The Chinese government has also applied to the Global Fund to Fight AIDS, Tuberculosis and Malaria for a $98 million grant to begin new HIV/AIDS programs and expand existing ones. Luc Van Leemput of Doctors Without Borders said that HIV/AIDS programs in China will benefit from a "positive snowball effect" from China's experience with SARS. However, if factors that helped spread SARS -- denial of the infection, lack of access to affordable health care and a social stigma surrounding the disease -- persist with China's approach to HIV/AIDS, the Chinese government could miss its "window of opportunity" to combat the growing epidemic, the Journal reports (Chang, Wall Street Journal, 8/4).
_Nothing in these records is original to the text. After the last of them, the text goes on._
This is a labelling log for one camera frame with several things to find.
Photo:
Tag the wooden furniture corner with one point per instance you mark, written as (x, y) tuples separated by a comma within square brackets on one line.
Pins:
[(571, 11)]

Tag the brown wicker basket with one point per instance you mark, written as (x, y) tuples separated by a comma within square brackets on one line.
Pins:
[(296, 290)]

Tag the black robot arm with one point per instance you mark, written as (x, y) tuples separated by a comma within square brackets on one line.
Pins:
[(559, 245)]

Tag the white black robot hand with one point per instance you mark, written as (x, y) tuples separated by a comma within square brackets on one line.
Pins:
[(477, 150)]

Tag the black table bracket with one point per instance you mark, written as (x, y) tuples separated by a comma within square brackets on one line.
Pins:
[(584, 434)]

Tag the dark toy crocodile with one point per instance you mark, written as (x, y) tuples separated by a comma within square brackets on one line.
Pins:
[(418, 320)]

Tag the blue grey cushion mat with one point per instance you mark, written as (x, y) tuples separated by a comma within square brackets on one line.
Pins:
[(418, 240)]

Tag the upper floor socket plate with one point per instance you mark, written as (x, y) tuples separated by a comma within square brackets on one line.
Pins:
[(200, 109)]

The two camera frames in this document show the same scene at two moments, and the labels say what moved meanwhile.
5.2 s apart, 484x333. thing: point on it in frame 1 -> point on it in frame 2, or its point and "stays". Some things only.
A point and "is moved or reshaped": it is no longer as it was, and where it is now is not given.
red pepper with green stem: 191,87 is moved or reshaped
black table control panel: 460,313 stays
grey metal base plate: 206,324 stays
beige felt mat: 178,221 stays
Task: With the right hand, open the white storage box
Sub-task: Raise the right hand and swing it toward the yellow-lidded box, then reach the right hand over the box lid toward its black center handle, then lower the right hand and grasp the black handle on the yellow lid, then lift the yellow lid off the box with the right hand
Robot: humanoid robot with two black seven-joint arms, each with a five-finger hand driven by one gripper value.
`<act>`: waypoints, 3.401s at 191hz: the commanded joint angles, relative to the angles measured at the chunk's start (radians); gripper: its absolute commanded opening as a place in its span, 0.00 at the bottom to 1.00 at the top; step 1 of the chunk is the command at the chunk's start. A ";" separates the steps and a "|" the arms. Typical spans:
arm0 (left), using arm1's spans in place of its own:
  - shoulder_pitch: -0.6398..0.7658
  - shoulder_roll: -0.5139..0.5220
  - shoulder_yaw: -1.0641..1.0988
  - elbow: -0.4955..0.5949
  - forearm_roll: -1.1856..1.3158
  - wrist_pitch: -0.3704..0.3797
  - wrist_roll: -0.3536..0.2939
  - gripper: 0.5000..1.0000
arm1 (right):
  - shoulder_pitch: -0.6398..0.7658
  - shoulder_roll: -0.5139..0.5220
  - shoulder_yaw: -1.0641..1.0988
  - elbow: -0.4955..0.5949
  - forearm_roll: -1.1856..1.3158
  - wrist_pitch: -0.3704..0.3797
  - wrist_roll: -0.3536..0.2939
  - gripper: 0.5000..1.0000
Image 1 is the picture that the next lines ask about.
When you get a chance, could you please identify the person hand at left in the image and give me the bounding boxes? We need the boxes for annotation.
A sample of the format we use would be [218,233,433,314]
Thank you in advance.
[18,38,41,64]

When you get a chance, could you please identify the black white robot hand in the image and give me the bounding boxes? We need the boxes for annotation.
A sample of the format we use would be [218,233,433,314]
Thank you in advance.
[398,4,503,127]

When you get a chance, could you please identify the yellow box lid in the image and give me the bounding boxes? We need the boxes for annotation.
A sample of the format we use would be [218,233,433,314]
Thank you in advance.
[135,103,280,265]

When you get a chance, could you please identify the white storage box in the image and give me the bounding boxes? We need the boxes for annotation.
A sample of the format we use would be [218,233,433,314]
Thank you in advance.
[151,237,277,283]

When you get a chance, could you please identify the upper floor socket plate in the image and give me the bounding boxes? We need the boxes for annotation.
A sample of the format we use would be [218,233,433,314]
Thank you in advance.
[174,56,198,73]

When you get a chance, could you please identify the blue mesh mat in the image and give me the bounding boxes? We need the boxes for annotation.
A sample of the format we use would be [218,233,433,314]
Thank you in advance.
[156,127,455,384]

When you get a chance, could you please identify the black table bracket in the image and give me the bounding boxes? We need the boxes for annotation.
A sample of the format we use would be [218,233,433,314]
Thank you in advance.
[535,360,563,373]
Violence, Harassment Could Tarnish Progress on AIDS
According to the Long Island Newsday, recent incidents of violence and harassment aimed at HIV-positive people in China "appear to defy the hope that arose during the country's SARS crisis, as several political leaders and opinion makers called for across-the-board change in how the nation deals with health issues, particularly HIV" (Garrett, Long Island Newsday, 4/3). In one incident, hundreds of police officers on June 22 raided the Chinese village of Xiongqiao in the rural province of Henan, moving through homes, physically abusing residents and arresting 13 people in what villagers said was a response to recent protests calling for better access to medical care, including HIV/AIDS treatment (Kaiser Daily HIV/AIDS Report, 7/8). "Many people thought things would get better after SARS," Chinese AIDS advocate Wan Yanhai said in an interview with Newsday last week. He added, "But it hasn't happened" (Long Island Newsday, 8/3). Wan, who first exposed information about the unsafe blood selling practices in Henan that led to many rural Chinese becoming HIV-positive, was detained by government officials in August 2002 and was not released until September 2002 (Kaiser Daily HIV/AIDS Report, 11/13/02). Last week, a coalition of leading AIDS researchers and advocates sent a letter to Chinese Premier Wen Jiabao, stating, "The harassment of people with HIV/AIDS and their advocates diminishes China's ability to halt its AIDS epidemic, which ... threatens to rival the epidemics in Africa and India in the near future." While a "well-funded" campaign to identify the source of SARS continues in China, HIV research "occupies low prestige," and some laboratories originally dedicated to HIV research have switched to SARS research, according to Newsday. "I don't think our government will treat AIDS as it did SARS," Wan said, adding, "SARS attacked the capital city and affected political stability. AIDS is chronic, though severe" (Long Island Newsday, 8/3).